For most of the play's 80 minutes, Gina and Dennis are alone in a sterile conference room at an unnamed university. Gina tries various tactics to provoke the defiantly silent Dennis into just audibly communicating. And she finally pushes a right button by invoking their shared Asian parentage. She assumes the role of an archetypal hectoring Korean mother with barbed comebacks to Dennis' defenses of all of his life choices. Although it plays something like a Margaret Cho comedy routine, the scene feels more authentic than many other moments, and it shows Jackie Chung at her best in a mostly thin performance as Gina.
The scene also gives us the first chance to see Daniel Chung's Dennis outside his hunched, hoodied shell as he becomes for a moment a defenseless boy under his mother's needling. He's good in this scene, and increasingly so as we get further into the character's self-loathing head. "I have to be dead," he says. "The thought that this is life is unbearable." Alternately, he does feel his life has a purpose, albeit a melancholy one. "I was born to be hated," he says. "Society needs me. The loser exists for a reason."
But Cho's play begins to go off the rails as she tries to find ways to infuse a long conversation with shock value without ever committing to it. One scene devolves into Dennis pulling out a handgun and shooting Gina, but after a quick blackout, the characters return to as they were.
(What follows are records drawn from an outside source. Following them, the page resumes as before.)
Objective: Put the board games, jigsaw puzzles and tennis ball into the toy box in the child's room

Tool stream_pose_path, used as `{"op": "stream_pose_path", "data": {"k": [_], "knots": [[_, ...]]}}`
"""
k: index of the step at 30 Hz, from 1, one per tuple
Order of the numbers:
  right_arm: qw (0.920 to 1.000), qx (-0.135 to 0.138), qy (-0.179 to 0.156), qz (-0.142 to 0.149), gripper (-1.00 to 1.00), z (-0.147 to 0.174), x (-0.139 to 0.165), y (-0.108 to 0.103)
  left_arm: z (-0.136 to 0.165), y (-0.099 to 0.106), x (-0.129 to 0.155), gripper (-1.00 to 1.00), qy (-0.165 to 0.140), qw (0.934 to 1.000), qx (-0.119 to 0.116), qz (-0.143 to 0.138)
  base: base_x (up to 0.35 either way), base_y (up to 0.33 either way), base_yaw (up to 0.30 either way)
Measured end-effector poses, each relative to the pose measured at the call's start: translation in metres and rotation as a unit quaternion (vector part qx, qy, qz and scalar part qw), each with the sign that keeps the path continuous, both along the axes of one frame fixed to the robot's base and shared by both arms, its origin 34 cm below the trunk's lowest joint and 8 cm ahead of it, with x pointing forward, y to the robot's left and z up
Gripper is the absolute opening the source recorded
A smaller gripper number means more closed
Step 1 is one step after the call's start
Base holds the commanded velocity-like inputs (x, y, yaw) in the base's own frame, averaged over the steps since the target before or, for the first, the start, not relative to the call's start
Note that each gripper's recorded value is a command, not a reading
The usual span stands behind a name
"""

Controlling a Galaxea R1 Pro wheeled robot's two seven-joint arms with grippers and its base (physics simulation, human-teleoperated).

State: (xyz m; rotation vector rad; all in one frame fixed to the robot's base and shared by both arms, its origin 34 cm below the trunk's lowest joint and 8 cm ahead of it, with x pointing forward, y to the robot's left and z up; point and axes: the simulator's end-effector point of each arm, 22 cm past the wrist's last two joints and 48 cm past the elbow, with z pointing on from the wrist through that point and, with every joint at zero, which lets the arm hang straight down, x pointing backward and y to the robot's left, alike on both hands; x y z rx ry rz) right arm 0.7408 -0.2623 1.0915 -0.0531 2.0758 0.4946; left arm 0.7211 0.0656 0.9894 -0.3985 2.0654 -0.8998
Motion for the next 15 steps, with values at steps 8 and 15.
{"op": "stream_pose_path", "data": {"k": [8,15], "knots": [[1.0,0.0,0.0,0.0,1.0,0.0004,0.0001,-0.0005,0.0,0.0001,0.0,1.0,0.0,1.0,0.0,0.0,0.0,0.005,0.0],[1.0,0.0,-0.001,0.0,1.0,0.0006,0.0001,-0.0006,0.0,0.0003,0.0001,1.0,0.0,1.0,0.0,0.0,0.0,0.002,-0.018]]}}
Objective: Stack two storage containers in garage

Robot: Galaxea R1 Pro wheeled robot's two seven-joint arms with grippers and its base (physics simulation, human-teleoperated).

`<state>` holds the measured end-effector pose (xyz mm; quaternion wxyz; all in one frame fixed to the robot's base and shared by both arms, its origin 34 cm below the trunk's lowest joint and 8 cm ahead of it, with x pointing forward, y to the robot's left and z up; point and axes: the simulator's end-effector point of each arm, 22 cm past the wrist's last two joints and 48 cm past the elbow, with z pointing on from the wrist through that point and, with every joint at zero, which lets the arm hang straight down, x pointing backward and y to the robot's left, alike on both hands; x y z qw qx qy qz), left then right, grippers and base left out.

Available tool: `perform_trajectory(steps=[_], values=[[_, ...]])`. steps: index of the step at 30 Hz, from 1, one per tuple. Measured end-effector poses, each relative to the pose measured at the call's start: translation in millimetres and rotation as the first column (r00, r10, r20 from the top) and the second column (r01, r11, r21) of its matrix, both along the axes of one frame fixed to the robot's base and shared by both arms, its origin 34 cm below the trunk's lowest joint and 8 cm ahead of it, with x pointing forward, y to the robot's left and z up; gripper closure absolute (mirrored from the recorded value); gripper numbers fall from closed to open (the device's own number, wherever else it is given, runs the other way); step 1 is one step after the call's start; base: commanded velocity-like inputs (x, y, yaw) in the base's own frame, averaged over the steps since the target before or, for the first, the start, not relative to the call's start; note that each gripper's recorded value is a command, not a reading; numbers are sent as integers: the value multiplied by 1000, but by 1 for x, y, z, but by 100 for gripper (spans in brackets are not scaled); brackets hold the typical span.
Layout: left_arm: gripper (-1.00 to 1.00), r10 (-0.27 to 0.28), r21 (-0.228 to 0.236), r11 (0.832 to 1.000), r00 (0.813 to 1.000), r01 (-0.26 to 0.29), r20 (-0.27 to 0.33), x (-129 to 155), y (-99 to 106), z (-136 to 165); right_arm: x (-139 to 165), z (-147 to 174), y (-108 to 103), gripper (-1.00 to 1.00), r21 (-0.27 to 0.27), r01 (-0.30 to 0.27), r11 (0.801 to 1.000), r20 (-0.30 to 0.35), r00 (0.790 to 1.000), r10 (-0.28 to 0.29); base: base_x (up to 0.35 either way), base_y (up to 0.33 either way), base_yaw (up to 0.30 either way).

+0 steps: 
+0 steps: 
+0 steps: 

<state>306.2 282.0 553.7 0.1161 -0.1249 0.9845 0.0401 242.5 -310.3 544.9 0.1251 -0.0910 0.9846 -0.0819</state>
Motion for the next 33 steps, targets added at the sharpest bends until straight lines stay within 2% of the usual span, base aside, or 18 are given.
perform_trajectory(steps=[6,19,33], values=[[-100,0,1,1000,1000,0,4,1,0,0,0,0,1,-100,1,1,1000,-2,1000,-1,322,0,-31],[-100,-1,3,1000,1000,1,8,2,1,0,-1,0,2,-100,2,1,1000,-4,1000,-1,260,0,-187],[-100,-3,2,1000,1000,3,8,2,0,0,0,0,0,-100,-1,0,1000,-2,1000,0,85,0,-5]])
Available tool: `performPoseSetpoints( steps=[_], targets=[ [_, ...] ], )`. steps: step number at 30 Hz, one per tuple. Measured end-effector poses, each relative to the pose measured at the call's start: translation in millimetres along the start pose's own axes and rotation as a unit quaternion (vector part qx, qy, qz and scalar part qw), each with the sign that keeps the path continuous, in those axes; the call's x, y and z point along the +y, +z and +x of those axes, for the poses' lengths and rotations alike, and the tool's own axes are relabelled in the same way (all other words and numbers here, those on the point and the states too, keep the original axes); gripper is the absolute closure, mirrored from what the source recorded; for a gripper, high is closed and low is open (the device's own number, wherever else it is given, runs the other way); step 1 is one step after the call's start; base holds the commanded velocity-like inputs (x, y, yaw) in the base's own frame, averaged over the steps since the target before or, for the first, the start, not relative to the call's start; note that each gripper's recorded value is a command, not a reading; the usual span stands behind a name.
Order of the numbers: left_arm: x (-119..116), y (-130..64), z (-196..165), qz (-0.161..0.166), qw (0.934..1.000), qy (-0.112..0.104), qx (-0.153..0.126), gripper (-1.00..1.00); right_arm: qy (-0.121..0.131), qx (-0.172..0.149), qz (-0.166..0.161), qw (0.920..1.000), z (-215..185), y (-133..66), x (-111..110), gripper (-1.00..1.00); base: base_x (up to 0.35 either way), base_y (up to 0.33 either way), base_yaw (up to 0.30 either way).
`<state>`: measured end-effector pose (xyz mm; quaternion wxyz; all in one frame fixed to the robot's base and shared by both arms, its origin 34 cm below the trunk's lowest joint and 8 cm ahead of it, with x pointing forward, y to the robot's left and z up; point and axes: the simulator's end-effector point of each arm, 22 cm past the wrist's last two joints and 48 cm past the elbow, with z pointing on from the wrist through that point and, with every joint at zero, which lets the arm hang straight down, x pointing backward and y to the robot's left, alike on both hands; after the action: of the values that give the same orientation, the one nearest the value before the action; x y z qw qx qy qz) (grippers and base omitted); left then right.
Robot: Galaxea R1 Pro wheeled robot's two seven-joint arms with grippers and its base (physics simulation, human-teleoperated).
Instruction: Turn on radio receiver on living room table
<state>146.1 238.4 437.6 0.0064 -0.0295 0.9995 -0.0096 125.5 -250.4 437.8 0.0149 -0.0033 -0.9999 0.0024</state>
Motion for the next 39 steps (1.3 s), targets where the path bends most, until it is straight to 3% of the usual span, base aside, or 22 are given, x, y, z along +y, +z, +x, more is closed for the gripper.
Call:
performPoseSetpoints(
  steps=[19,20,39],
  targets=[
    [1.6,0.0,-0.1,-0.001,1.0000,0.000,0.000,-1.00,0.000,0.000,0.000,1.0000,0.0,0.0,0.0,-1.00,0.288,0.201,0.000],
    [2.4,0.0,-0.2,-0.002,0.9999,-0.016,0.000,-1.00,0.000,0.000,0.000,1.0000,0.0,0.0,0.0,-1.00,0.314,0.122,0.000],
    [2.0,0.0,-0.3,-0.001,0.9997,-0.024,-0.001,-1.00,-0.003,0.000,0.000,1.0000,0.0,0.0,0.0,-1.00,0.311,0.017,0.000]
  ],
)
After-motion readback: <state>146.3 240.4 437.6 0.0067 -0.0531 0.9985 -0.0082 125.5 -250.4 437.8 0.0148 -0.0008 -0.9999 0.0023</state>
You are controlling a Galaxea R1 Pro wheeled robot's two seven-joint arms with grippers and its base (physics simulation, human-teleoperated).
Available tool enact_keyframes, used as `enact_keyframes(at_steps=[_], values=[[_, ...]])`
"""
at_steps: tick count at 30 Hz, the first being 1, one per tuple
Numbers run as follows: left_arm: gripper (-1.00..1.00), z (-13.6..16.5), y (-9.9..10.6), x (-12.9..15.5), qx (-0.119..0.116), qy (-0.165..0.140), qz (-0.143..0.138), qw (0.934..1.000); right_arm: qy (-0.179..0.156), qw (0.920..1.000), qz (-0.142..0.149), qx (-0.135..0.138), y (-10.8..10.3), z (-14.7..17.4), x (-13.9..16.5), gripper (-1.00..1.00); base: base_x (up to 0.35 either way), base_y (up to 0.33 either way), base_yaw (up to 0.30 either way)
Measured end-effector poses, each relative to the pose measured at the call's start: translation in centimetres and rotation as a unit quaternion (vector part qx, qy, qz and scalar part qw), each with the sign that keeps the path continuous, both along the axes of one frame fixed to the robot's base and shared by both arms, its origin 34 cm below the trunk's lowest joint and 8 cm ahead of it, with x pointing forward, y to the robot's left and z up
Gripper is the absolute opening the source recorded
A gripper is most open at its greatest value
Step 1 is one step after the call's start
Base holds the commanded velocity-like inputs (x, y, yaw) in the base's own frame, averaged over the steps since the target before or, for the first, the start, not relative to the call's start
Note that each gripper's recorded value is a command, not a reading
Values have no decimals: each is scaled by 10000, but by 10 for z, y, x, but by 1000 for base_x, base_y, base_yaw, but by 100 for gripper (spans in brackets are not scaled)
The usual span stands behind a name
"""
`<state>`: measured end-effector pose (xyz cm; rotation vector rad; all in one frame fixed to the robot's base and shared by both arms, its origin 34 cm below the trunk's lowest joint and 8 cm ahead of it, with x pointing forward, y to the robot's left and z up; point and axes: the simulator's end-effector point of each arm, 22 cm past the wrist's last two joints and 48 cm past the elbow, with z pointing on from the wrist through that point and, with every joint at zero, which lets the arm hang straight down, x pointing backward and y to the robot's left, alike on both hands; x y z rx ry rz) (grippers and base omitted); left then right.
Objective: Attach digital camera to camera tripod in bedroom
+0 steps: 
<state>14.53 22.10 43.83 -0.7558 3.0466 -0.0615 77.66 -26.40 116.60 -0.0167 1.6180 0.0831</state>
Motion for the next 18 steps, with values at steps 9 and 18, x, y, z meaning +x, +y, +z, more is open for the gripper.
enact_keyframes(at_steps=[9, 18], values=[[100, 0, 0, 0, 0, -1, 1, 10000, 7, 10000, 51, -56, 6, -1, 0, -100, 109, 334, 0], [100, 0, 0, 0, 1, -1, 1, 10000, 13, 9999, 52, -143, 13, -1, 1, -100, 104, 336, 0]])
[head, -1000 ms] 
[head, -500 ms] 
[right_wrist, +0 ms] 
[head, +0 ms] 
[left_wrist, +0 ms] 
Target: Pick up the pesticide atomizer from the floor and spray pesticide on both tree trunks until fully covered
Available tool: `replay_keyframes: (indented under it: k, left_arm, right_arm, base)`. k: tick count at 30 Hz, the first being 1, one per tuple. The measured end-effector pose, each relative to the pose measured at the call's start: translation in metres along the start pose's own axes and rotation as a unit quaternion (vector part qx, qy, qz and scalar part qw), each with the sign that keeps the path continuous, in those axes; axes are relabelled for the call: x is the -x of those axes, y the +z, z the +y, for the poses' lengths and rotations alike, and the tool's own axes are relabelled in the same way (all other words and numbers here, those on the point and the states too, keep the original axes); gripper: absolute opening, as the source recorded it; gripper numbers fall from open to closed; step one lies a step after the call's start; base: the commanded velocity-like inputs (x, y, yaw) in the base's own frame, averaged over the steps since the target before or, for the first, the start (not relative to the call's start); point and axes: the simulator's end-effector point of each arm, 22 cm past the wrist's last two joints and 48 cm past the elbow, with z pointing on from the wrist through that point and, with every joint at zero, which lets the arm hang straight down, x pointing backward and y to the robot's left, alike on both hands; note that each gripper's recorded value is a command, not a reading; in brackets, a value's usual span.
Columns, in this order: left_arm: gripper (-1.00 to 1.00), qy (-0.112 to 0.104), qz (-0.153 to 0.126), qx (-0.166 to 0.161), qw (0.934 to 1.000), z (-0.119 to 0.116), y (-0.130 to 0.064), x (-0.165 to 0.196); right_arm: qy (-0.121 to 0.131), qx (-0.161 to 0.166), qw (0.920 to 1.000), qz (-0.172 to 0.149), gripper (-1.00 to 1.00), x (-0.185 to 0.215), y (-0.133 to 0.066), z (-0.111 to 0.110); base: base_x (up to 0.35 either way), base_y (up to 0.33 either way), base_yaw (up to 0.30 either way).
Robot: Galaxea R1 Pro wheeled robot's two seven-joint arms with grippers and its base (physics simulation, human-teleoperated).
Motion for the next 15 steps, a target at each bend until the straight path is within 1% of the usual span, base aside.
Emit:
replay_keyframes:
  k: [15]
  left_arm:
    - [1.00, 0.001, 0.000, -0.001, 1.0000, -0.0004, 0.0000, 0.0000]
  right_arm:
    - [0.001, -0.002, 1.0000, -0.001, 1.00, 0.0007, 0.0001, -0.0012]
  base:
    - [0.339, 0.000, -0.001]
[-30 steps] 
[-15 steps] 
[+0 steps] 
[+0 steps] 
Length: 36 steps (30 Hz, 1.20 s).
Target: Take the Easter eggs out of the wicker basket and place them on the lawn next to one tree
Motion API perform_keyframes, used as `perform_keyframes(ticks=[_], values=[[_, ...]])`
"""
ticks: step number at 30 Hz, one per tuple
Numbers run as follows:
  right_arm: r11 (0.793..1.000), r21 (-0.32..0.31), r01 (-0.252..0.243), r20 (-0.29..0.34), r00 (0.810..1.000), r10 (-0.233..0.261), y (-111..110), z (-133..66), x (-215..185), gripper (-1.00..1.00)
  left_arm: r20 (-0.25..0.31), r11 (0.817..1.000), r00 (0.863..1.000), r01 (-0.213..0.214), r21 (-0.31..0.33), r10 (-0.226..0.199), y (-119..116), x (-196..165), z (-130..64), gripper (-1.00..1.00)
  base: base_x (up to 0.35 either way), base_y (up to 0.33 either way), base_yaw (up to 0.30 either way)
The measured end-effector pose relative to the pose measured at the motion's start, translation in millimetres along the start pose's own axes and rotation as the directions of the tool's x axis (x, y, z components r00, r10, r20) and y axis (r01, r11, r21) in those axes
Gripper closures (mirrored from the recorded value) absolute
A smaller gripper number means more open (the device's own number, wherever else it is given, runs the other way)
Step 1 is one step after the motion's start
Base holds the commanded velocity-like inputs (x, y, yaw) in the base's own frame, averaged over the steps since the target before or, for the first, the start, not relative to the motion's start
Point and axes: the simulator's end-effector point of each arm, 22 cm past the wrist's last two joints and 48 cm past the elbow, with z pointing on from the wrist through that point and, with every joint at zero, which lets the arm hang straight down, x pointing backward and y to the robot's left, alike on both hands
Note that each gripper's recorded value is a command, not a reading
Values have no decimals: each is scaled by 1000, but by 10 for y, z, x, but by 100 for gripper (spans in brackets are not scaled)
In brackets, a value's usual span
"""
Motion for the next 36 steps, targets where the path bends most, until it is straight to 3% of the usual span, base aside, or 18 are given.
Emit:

Audience gasps taper off as we realize that the rug will always be pulled out from beneath any violent melodrama, and if we are to see these scenes as iterations of possible scenarios, that falls apart as it grows into Keystone Kop absurdity.
Playwright Cho and director Lisa Peterson scored mightily with the sweet and savory "Aubergine" several years ago at Berkeley Rep, but the results are considerably less rewarding with "Office Hour" as the play culminates in a fluttering finale of false revelation.